The folk undoubtedly comes from some of the guests who adorn the album. Kate Rusby lends her usual exquisite vocals in support of songs like "I Came In From The Mountain", "From The Drifter To The Drake" and "Act IV". Woombles voice complements Rusby well and it's a tribute to him that the first instinct isn't for him to just shut up so you can listen to her unhindered as was the case on Rusby, s recent, unlikely collaboration with bucket voiced Ronan Keating. Rusby,s husband John Mckusker as well as co-writing two songs with Woomble -"I Came In From The Mountain" and "Play Me Something"- plays violin guitar , cittern and Wurlitzer. Instrumental drinking song "Whiskey face "gains a solo writing credit for McKusker. There is a plangent duet with Borders based singer/songwriter Karine Polwart "If I Could name My Name" which was also co-written.

Indeed this is very much a mutual affair. Five songs were co-written with fellow Idlewilder Rob Jones while a member of Glasgow alternative folk band Foxface contributes to two tracks. A track like the more vigorous "As I Still Watch Your Grave" is given real dynamism by Mckuskers pirouetting violin while the title track is just gorgeous , with that violin endowing the song with a lachrymose sadness. "Waverly Steps" achieves a spellbinding emotional punch via the carefully layered multi-faceted instrumentation and vocals that reminded me of the way I felt the first time I heard R.E.M,s "Fall On Me"...utterly gob-smacked by a songs complexity and delicate beauty. "Under My Breath "juxtaposes six stringed tensions with spiralling melody.

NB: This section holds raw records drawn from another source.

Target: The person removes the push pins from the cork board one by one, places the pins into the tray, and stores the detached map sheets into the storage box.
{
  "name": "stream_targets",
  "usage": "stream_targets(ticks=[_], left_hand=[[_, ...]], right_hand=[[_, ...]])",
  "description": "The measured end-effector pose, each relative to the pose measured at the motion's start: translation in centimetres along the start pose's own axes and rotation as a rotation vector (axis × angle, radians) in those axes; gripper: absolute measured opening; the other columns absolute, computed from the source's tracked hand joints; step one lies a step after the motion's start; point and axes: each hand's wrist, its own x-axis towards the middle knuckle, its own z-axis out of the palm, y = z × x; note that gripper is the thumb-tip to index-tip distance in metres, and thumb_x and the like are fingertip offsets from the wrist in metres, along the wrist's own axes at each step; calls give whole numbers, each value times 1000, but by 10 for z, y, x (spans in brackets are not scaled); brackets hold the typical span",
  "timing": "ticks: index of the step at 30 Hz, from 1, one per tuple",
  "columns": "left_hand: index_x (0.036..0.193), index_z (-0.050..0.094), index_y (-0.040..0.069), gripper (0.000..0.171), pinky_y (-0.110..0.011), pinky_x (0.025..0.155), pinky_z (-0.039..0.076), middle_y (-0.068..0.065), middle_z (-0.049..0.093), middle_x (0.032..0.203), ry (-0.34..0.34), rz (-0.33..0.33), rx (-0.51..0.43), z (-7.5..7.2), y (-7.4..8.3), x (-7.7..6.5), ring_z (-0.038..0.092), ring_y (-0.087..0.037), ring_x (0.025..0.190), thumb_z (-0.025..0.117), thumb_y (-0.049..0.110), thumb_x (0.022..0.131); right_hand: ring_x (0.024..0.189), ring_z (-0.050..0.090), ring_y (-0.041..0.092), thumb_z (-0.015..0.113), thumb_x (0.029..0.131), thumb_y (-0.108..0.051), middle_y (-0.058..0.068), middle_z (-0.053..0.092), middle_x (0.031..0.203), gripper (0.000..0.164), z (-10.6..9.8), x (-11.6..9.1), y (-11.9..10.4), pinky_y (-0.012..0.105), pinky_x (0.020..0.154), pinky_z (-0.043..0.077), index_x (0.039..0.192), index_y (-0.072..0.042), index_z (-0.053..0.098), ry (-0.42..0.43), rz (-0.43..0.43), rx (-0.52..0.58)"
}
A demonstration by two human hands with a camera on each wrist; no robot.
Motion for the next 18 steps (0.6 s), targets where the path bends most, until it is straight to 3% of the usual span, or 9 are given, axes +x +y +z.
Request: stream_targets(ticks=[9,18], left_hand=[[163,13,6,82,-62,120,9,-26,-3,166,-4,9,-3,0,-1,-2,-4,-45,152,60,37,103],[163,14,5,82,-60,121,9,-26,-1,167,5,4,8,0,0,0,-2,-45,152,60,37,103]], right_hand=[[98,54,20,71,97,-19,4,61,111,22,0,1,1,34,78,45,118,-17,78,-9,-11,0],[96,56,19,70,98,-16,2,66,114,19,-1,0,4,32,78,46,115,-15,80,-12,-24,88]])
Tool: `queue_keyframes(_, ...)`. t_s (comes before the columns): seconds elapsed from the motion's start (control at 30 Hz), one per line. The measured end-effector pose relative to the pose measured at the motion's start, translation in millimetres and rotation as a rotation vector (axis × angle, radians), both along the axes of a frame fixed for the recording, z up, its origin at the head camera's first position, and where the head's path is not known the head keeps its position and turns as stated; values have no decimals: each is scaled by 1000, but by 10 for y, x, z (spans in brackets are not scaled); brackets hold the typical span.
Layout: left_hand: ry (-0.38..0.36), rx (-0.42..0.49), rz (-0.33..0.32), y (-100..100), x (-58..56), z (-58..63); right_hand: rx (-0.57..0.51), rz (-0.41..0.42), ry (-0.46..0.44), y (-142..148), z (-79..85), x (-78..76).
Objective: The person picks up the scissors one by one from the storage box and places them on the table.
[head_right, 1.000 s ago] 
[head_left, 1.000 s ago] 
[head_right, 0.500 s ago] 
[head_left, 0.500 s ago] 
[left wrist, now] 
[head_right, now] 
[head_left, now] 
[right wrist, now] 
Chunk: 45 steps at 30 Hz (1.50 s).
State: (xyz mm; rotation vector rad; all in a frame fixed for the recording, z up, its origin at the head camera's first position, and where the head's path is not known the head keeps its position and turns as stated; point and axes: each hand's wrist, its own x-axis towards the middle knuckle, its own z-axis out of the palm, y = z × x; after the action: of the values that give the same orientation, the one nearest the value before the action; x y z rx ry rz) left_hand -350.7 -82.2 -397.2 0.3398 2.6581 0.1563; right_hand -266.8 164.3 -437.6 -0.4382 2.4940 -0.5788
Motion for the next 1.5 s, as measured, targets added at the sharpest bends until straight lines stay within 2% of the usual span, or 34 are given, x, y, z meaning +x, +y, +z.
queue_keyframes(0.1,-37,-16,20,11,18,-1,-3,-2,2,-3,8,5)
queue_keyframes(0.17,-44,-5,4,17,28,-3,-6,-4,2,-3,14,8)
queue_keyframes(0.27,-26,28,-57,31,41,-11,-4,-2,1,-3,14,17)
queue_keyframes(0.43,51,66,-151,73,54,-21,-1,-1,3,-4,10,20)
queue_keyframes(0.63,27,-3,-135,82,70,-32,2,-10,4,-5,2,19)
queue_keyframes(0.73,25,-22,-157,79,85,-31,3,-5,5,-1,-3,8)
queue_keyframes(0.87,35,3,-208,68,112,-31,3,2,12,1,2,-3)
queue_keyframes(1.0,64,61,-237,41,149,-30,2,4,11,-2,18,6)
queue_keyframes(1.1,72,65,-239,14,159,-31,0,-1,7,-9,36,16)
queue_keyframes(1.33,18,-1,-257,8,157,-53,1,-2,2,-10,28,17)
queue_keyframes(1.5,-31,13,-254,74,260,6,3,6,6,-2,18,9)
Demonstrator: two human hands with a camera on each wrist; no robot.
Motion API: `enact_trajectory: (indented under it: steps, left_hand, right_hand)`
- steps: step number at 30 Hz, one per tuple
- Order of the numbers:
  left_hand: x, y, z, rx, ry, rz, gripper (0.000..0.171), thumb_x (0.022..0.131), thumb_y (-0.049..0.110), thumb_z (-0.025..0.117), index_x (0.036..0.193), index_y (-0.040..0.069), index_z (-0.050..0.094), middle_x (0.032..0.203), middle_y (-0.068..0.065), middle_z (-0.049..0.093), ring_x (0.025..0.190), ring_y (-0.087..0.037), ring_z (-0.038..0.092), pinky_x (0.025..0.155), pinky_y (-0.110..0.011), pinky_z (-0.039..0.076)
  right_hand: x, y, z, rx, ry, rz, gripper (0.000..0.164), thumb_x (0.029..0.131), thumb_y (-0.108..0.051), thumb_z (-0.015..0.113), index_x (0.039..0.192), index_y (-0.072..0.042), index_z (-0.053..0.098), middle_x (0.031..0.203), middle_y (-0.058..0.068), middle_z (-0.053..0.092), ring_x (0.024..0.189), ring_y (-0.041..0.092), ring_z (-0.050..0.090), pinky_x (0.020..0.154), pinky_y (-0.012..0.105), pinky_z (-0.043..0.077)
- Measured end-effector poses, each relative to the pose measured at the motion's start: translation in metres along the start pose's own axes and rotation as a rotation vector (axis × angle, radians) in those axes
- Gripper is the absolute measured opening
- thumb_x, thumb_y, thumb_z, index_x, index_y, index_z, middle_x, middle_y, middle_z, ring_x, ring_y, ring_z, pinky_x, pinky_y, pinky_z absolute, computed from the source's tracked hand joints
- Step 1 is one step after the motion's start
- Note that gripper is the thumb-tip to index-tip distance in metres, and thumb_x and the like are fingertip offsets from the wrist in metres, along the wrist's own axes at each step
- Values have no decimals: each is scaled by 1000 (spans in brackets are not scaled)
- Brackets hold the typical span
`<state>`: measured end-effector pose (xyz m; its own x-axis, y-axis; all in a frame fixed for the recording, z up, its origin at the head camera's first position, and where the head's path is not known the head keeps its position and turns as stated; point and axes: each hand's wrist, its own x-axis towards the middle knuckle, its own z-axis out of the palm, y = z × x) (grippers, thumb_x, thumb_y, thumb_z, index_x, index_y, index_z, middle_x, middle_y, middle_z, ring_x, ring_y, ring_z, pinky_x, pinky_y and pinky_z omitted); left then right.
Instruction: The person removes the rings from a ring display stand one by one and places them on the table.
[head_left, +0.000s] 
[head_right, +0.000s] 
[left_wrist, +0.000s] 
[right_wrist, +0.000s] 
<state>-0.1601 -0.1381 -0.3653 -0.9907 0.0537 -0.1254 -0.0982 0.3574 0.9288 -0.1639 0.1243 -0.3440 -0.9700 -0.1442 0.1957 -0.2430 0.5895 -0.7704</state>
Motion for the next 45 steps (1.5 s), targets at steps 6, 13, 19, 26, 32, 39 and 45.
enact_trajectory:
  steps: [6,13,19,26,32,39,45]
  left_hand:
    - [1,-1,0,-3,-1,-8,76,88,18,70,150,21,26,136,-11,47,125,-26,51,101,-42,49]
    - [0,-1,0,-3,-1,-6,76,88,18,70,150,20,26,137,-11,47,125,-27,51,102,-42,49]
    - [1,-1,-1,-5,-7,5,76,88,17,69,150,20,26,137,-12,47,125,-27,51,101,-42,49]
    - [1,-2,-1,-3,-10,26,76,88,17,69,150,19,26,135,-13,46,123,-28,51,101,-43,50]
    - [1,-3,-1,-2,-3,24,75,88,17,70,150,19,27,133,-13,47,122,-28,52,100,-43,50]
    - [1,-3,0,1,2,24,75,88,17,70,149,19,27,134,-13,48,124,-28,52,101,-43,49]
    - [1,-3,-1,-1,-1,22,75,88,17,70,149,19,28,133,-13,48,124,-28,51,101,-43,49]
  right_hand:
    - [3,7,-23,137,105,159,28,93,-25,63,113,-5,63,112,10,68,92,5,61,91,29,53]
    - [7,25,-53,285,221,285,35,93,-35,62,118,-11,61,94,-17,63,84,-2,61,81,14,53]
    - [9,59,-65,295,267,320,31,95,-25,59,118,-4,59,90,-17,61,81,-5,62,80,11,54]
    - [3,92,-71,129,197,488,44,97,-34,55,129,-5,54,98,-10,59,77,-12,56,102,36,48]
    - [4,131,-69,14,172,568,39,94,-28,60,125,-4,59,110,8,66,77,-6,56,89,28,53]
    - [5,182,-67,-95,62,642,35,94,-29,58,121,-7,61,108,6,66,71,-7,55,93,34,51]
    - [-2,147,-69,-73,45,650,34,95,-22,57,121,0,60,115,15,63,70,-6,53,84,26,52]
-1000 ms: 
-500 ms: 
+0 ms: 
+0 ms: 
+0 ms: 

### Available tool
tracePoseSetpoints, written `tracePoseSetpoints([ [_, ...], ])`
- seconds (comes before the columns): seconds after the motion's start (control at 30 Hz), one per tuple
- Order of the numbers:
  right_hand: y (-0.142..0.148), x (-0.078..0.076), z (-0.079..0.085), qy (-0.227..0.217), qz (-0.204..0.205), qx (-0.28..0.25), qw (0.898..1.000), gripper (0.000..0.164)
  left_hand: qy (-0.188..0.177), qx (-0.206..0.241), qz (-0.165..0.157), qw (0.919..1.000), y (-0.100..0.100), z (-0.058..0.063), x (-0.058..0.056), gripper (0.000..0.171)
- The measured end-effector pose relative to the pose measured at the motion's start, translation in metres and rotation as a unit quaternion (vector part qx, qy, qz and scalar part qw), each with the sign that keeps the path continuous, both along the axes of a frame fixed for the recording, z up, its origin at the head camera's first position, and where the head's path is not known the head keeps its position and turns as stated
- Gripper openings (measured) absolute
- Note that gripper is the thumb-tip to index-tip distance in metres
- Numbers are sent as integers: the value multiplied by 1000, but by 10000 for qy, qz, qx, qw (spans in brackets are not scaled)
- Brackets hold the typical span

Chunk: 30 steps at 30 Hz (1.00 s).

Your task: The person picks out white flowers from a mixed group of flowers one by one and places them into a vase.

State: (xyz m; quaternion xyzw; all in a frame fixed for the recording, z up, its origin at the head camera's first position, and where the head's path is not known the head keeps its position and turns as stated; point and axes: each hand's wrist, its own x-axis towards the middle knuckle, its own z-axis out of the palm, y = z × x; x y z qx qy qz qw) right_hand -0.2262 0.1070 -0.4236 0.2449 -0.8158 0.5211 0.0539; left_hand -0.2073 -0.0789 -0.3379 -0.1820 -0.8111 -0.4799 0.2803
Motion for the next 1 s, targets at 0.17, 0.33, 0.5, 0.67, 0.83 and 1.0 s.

The clanging racket of "From The Drifter To The Drake" sits uneasily with the rest of the album and final track "Play Me Something" meanders a bit for the last third but them apart this a terrific album, alive with detail and texture, poetry and passion, and most importantly tremendous songs.Woomble may believe his secret is his silence but it's much simpler than that. He can sing and he can write very good songs. There is much evidence of both on this excellent album.